Down to the last character, repeat the data that follows.
─── Supplied data ───
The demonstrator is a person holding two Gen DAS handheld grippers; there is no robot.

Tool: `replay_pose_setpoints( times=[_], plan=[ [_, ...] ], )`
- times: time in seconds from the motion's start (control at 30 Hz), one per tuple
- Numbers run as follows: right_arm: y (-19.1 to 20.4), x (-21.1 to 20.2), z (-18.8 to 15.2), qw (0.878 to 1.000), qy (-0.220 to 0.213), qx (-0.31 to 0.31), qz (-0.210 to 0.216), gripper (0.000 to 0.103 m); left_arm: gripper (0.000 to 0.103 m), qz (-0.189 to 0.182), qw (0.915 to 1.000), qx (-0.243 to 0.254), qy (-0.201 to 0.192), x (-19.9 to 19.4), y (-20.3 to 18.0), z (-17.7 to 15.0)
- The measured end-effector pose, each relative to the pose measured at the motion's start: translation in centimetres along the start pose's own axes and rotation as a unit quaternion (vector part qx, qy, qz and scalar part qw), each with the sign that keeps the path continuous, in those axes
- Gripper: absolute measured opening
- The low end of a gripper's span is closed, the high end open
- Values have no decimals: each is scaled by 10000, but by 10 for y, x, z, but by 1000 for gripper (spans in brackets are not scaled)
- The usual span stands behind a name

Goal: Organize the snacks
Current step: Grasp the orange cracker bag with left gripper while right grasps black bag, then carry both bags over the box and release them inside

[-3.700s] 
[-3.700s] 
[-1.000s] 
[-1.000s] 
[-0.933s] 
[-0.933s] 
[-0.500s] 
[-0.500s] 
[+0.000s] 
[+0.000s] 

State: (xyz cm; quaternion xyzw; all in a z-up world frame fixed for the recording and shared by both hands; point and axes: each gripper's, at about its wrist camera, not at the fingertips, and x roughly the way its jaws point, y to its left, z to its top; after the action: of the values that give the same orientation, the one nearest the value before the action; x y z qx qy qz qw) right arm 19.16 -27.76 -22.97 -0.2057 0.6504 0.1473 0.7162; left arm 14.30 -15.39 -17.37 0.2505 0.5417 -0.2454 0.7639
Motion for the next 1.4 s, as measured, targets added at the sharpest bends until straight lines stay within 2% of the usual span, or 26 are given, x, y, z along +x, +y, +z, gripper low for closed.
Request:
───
_Solution below_:
The demonstrator is a person holding two Gen DAS handheld grippers; there is no robot.

Tool: `replay_pose_setpoints( times=[_], plan=[ [_, ...] ], )`
- times: time in seconds from the motion's start (control at 30 Hz), one per tuple
- Numbers run as follows: right_arm: y (-19.1 to 20.4), x (-21.1 to 20.2), z (-18.8 to 15.2), qw (0.878 to 1.000), qy (-0.220 to 0.213), qx (-0.31 to 0.31), qz (-0.210 to 0.216), gripper (0.000 to 0.103 m); left_arm: gripper (0.000 to 0.103 m), qz (-0.189 to 0.182), qw (0.915 to 1.000), qx (-0.243 to 0.254), qy (-0.201 to 0.192), x (-19.9 to 19.4), y (-20.3 to 18.0), z (-17.7 to 15.0)
- The measured end-effector pose, each relative to the pose measured at the motion's start: translation in centimetres along the start pose's own axes and rotation as a unit quaternion (vector part qx, qy, qz and scalar part qw), each with the sign that keeps the path continuous, in those axes
- Gripper: absolute measured opening
- The low end of a gripper's span is closed, the high end open
- Values have no decimals: each is scaled by 10000, but by 10 for y, x, z, but by 1000 for gripper (spans in brackets are not scaled)
- The usual span stands behind a name

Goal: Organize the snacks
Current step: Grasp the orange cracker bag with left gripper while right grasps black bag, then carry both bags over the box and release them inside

[-3.700s] 
[-3.700s] 
[-1.000s] 
[-1.000s] 
[-0.933s] 
[-0.933s] 
[-0.500s] 
[-0.500s] 
[+0.000s] 
[+0.000s] 

State: (xyz cm; quaternion xyzw; all in a z-up world frame fixed for the recording and shared by both hands; point and axes: each gripper's, at about its wrist camera, not at the fingertips, and x roughly the way its jaws point, y to its left, z to its top; after the action: of the values that give the same orientation, the one nearest the value before the action; x y z qx qy qz qw) right arm 19.16 -27.76 -22.97 -0.2057 0.6504 0.1473 0.7162; left arm 14.30 -15.39 -17.37 0.2505 0.5417 -0.2454 0.7639
Motion for the next 1.4 s, as measured, targets added at the sharpest bends until straight lines stay within 2% of the usual span, or 26 are given, x, y, z along +x, +y, +z, gripper low for closed.
Request:

The output is complete.